Not only are 36 full-time and part-time Legion staff affected, but so to are daycares, cadets and other groups that benefit youth and elders which will lose their share of funding from the Legion’s profits, Graham noted.

He acknowledged that the number of patrons at the Legion had dropped substantially over the past few weeks as concern over COVID-19 grew.

Milan Mrdjenovich, owner of the Chartroom sports lounge, couldn’t be reached for comment. However, he posted a tweet on March 18 that referenced the pandemic and a March 17 break-in at his Iqaluit business.

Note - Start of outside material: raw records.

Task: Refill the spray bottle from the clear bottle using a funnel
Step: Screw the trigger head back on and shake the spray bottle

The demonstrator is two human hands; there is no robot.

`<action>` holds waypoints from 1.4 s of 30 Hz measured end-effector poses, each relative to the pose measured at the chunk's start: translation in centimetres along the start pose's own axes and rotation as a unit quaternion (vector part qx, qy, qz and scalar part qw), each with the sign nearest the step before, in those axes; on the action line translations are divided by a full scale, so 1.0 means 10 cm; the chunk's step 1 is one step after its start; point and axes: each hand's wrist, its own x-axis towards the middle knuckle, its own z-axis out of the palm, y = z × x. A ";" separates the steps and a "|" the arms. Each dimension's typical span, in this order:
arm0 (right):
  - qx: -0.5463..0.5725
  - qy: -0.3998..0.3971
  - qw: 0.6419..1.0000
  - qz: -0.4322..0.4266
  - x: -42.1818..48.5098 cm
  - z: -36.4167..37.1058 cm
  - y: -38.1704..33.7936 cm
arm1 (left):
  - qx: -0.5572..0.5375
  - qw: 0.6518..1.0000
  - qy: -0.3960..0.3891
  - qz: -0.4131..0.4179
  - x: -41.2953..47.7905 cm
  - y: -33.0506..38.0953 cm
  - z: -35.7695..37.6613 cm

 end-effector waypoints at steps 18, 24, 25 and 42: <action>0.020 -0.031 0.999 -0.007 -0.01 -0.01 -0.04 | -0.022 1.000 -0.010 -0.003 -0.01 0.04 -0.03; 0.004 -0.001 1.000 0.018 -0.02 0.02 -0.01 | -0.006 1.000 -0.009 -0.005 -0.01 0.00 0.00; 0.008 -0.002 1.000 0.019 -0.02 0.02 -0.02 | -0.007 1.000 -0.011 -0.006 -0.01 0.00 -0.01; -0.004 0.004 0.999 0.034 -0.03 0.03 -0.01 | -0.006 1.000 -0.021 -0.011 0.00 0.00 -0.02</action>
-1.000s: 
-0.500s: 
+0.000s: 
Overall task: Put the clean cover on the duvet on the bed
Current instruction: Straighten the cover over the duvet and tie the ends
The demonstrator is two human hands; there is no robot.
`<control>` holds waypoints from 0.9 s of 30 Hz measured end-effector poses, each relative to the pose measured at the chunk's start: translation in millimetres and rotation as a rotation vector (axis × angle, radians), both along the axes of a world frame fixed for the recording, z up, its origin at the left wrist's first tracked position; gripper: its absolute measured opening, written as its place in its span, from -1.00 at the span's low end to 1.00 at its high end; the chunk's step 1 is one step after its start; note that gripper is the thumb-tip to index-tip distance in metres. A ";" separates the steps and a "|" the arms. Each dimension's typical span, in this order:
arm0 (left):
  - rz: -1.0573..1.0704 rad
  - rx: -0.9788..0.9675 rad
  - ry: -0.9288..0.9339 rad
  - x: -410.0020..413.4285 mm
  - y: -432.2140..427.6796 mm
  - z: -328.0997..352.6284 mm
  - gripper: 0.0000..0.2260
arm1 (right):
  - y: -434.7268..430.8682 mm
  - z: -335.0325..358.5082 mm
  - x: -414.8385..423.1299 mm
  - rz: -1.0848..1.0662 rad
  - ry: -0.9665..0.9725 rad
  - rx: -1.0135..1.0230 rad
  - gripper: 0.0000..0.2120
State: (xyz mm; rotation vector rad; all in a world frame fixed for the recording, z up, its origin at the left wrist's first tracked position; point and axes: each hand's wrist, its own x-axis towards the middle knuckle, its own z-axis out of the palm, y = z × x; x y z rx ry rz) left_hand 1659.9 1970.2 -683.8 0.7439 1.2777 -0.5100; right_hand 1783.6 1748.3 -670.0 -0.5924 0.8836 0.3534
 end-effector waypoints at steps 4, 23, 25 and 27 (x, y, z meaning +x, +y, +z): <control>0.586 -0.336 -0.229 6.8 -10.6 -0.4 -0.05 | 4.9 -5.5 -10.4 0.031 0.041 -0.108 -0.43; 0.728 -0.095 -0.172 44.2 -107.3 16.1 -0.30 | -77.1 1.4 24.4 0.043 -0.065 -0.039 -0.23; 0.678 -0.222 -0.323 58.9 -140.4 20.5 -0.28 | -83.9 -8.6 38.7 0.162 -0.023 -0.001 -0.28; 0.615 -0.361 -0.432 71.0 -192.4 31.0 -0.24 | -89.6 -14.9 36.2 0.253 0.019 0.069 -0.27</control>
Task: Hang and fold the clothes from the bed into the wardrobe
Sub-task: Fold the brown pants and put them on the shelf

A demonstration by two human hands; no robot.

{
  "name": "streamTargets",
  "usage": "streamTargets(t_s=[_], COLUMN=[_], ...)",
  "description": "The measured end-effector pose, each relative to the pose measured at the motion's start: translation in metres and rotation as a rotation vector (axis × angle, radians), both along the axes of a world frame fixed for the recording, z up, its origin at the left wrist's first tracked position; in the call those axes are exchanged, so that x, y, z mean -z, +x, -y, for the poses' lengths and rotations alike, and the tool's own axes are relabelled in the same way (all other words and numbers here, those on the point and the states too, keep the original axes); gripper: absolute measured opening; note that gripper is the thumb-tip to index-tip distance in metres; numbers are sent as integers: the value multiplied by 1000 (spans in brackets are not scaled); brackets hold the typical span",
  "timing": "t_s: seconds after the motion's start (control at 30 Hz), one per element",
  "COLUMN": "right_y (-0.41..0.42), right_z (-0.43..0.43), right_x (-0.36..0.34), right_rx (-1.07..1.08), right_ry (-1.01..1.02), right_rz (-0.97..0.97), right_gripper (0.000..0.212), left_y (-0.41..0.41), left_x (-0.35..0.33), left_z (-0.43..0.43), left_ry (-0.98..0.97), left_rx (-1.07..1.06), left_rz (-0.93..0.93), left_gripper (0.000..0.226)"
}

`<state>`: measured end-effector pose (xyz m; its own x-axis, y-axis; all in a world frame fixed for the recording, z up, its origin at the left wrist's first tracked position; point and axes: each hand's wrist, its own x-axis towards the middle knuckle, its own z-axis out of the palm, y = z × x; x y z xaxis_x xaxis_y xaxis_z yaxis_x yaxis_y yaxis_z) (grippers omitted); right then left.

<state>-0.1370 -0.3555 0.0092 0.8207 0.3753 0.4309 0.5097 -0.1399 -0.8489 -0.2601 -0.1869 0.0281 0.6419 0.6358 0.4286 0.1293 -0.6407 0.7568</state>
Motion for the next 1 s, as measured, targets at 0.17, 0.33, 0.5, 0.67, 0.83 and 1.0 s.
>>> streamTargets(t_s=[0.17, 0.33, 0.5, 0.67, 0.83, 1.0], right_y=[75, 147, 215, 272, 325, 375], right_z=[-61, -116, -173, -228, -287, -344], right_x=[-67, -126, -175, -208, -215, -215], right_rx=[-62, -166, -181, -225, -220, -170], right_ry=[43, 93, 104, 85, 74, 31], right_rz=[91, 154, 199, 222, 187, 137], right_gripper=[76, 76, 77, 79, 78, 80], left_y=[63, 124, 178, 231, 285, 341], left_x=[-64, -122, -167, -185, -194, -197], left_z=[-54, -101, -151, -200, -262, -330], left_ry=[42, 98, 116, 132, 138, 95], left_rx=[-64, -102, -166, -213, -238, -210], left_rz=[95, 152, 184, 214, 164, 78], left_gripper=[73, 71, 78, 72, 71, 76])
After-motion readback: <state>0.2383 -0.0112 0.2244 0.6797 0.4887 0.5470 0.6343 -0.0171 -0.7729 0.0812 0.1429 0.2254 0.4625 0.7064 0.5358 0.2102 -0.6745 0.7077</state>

“Due to last night’s robbery at the Chartroom, as well as the current situation with the Coronavirus, we have decided to shut the Chartroom down until further notice,” Mrdjenovich wrote on Twitter.

Despite the uncertainty of the moment, Sullivan expressed optimism that this bleak period will pass and a rebound will occur.

“We want our staff to know that, as a company, we’re not going anywhere,” he said. “We’ve been here for 50 years. We will be back and we’ll be stronger than ever.”

Among the $82-billion financial aid package that the federal government announced earlier this week in response to COVID-19 was the extension of the Work Sharing Program to 76 weeks. This program provides employment insurance benefits “to workers who agree to reduce their normal working hour as a result of developments beyond the control of their employers,” according to the Government of Canada.

There’s also a 10 per cent wage subsidy lasting up to three months, up to a maximum of $1,375 per employee and $25,000 per employer.

The Business Development Bank of Canada and Export Development Canada have been given $10 billion in credit targetted at small and medium-sized businesses.

The new Indigenous Community Support Fund consists of $305 million to address immediate needs in Inuit, First Nations and Metis communities.